• **WORK REQUIRED**
Transcribe every entry verbatim; omit pictures.
=== LISTED RECORDS ===
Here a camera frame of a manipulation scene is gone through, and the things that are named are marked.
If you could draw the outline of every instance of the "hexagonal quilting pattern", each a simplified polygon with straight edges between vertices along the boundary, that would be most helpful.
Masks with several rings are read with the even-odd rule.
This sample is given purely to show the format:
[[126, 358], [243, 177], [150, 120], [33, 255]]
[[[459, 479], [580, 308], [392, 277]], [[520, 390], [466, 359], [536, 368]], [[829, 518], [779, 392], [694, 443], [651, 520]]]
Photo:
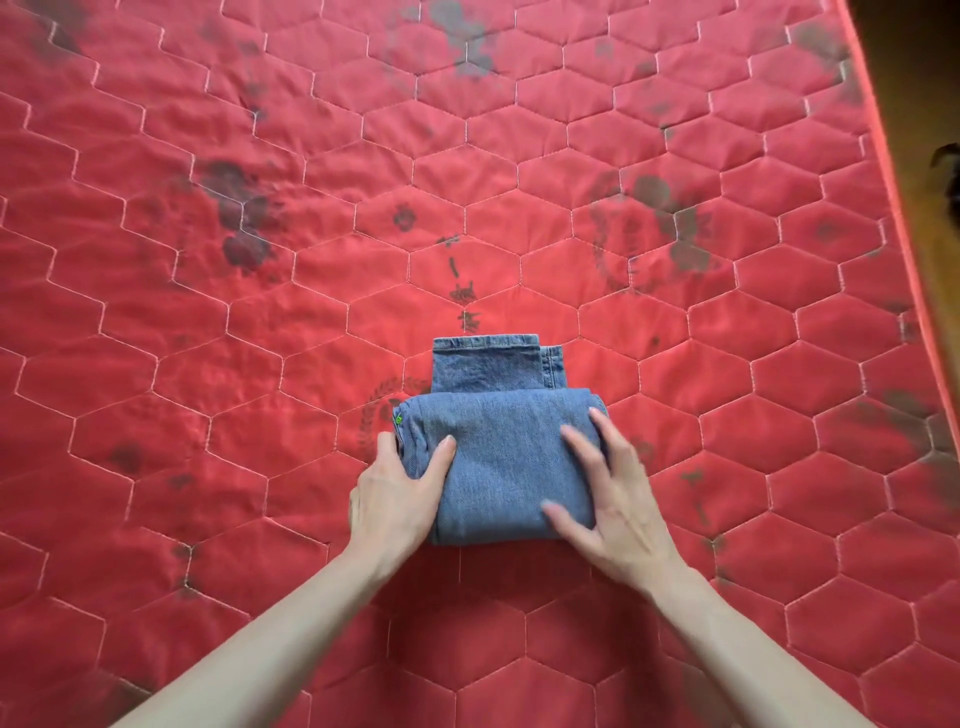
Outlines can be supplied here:
[[[875, 722], [960, 723], [960, 467], [835, 4], [19, 5], [6, 723], [109, 722], [340, 553], [431, 340], [504, 332], [735, 609]], [[284, 724], [683, 722], [633, 606], [560, 542], [422, 548]]]

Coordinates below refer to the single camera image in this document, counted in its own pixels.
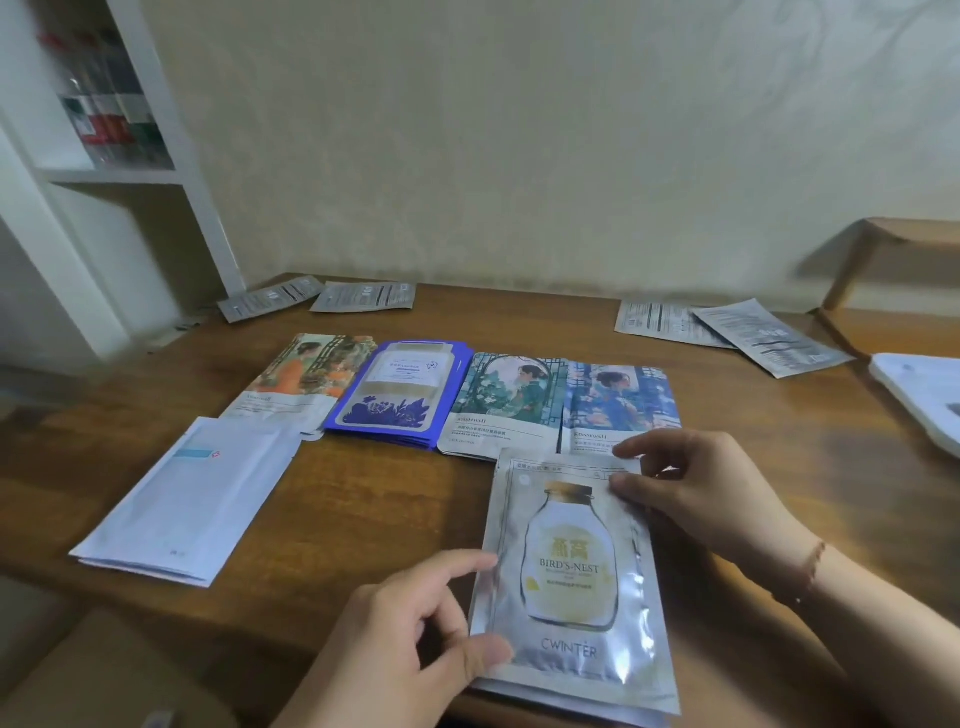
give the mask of paper
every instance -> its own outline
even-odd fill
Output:
[[[924,426],[934,444],[960,457],[960,359],[879,353],[870,373]]]
[[[289,425],[317,437],[375,347],[370,336],[298,334],[221,417]]]
[[[736,349],[697,319],[691,306],[675,303],[621,301],[613,330],[701,347]]]
[[[283,283],[260,288],[217,303],[228,324],[245,321],[266,313],[281,311],[313,298],[324,290],[313,276],[301,276]]]
[[[414,448],[437,446],[473,351],[458,341],[381,344],[326,419],[326,429]]]
[[[413,308],[415,283],[340,283],[327,281],[311,311],[317,313],[363,313],[389,308]]]
[[[478,353],[446,418],[437,447],[447,455],[496,460],[503,448],[557,451],[566,359]]]
[[[639,470],[635,459],[501,451],[483,541],[499,562],[477,574],[468,623],[515,655],[488,680],[564,695],[586,715],[602,715],[598,702],[680,712],[650,533],[610,492],[611,474]]]
[[[853,361],[852,356],[826,347],[789,327],[756,299],[716,308],[698,308],[695,313],[777,379]]]
[[[666,374],[652,367],[570,362],[560,452],[609,455],[658,427],[679,427]]]
[[[367,381],[438,387],[444,378],[448,361],[449,354],[440,352],[385,352]]]
[[[299,446],[294,430],[198,418],[70,555],[208,587]]]

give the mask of table surface
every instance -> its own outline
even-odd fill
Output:
[[[960,357],[960,316],[819,308],[816,317],[847,349],[868,359],[875,353]]]
[[[661,367],[684,425],[732,433],[825,539],[960,617],[960,461],[856,362],[777,381],[738,352],[615,333],[618,302],[422,285],[416,308],[306,304],[211,321],[0,442],[0,569],[100,603],[316,650],[357,586],[442,548],[480,546],[493,466],[327,435],[304,443],[208,590],[74,563],[78,543],[199,415],[218,416],[301,332],[464,340],[476,351]],[[784,317],[821,340],[810,317]],[[655,535],[684,715],[675,726],[871,725],[806,628],[731,565]],[[467,603],[471,583],[455,592]],[[456,714],[564,725],[476,693]]]

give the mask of hand
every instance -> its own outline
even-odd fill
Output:
[[[450,579],[492,569],[496,555],[442,551],[377,586],[360,587],[274,728],[433,728],[475,678],[510,661],[494,634],[468,635]],[[444,654],[420,669],[417,643],[427,619]]]
[[[765,589],[789,594],[799,588],[797,579],[819,539],[780,502],[733,437],[655,429],[625,440],[613,454],[643,455],[643,475],[611,477],[619,496],[663,512]]]

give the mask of wallpaper
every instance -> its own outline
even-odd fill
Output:
[[[809,307],[849,223],[960,217],[953,0],[144,12],[251,283],[298,270]],[[855,303],[960,313],[960,255],[889,255]]]

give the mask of blue flower pattern
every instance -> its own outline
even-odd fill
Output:
[[[389,427],[422,427],[430,406],[423,398],[400,404],[377,401],[376,396],[364,397],[344,415],[347,425],[381,425]]]

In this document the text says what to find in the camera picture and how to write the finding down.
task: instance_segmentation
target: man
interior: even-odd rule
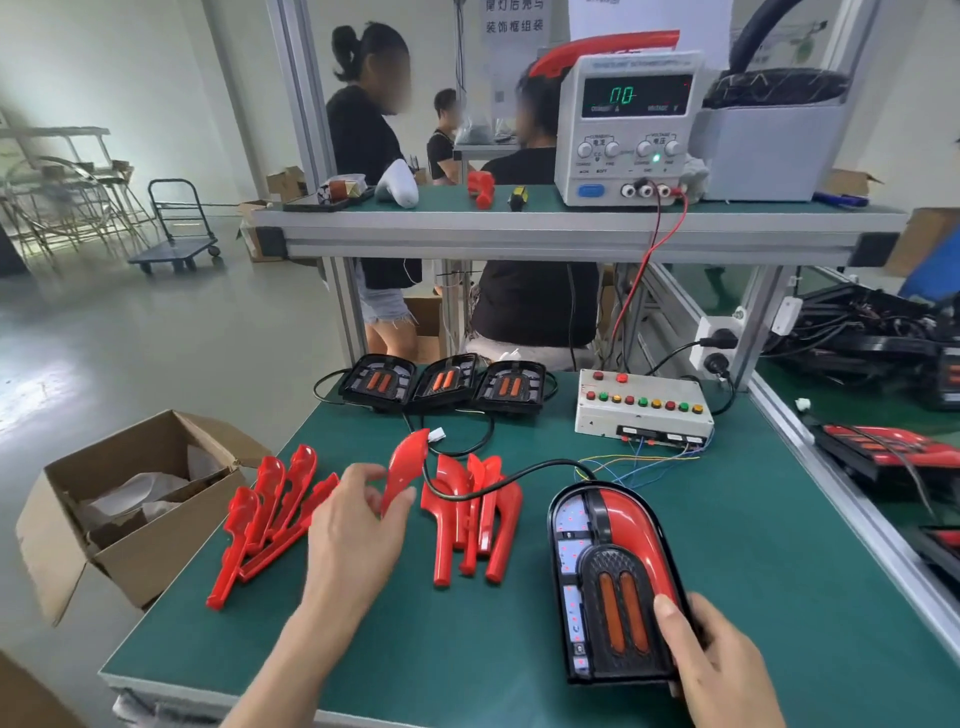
===
• **COMPLETED EXERCISE**
Here a camera frame of a manipulation scene is gone through, and the things that are named are marked.
If you could draw the outline of every instance of the "hexagonal quilting pattern", each a simplified polygon with straight edges between vertices along the boundary, that would be most helpful.
Masks with several rings are read with the even-odd rule.
This sample is given purely to show the format:
[[126, 358], [243, 177], [150, 120], [33, 255]]
[[[459, 479], [580, 308], [392, 277]], [[520, 390], [466, 359], [536, 368]], [[829, 518], [779, 392], [694, 443], [651, 520]]]
Photo:
Outlines can be supplied here:
[[[875, 722], [960, 723], [960, 467], [835, 4], [19, 5], [6, 723], [109, 722], [340, 553], [431, 340], [504, 332], [735, 609]], [[284, 724], [683, 722], [633, 606], [560, 542], [422, 548]]]

Coordinates below refer to the single camera image in this document, counted in its own pixels.
give the mask of paper
every instance -> its own outline
even-odd fill
Output:
[[[924,426],[934,444],[960,457],[960,359],[879,353],[870,373]]]
[[[289,425],[317,437],[375,347],[370,336],[298,334],[221,417]]]
[[[736,349],[697,319],[691,306],[675,303],[621,301],[613,330],[701,347]]]
[[[283,283],[260,288],[217,303],[228,324],[245,321],[266,313],[281,311],[313,298],[324,290],[313,276],[301,276]]]
[[[414,448],[437,446],[473,351],[458,341],[381,344],[326,419],[326,429]]]
[[[413,308],[415,283],[340,283],[327,281],[311,311],[317,313],[363,313],[389,308]]]
[[[478,353],[446,418],[437,447],[447,455],[496,460],[503,448],[557,451],[566,359]]]
[[[639,470],[635,459],[501,451],[483,541],[499,562],[477,574],[468,623],[515,655],[488,680],[564,695],[586,715],[602,715],[598,702],[680,712],[650,533],[610,492],[611,474]]]
[[[853,361],[852,356],[826,347],[789,327],[756,299],[716,308],[698,308],[695,313],[777,379]]]
[[[666,374],[652,367],[570,362],[560,452],[609,455],[658,427],[679,427]]]
[[[367,381],[438,387],[444,378],[448,361],[449,354],[440,352],[385,352]]]
[[[299,446],[294,430],[198,418],[70,555],[208,587]]]

give the mask of table surface
every instance -> its own outline
even-odd fill
Output:
[[[960,357],[960,316],[819,308],[816,317],[847,349],[868,359],[875,353]]]
[[[661,367],[684,425],[732,433],[825,539],[960,617],[960,461],[856,362],[777,381],[738,352],[615,333],[618,302],[422,285],[416,308],[306,304],[211,321],[0,442],[0,569],[100,603],[316,650],[357,586],[442,548],[480,546],[493,466],[327,435],[304,443],[208,590],[74,563],[78,543],[199,415],[218,416],[301,332],[464,340],[476,351]],[[784,317],[821,340],[810,317]],[[655,535],[684,715],[675,726],[871,725],[806,628],[731,565]],[[467,603],[471,583],[455,592]],[[456,714],[564,725],[476,693]]]

give the mask of hand
every instance -> its own outline
even-odd fill
Output:
[[[450,579],[492,569],[496,555],[442,551],[377,586],[360,587],[274,728],[433,728],[475,678],[510,661],[494,634],[468,635]],[[444,654],[420,669],[417,643],[427,619]]]
[[[765,589],[789,594],[799,588],[797,579],[819,539],[780,502],[733,437],[655,429],[625,440],[613,454],[643,455],[643,475],[611,477],[619,496],[663,512]]]

give the mask of wallpaper
every instance -> its own outline
even-odd fill
Output:
[[[809,307],[849,223],[960,217],[953,0],[144,12],[251,283],[298,270]],[[855,303],[960,313],[960,255],[889,255]]]

give the mask of blue flower pattern
every instance -> its own outline
even-odd fill
Output:
[[[389,427],[422,427],[430,406],[423,398],[400,404],[377,401],[376,396],[364,397],[344,415],[347,425],[381,425]]]

In this document the text says what to find in the camera picture and how to write the finding down.
task: instance_segmentation
target: man
interior: even-odd rule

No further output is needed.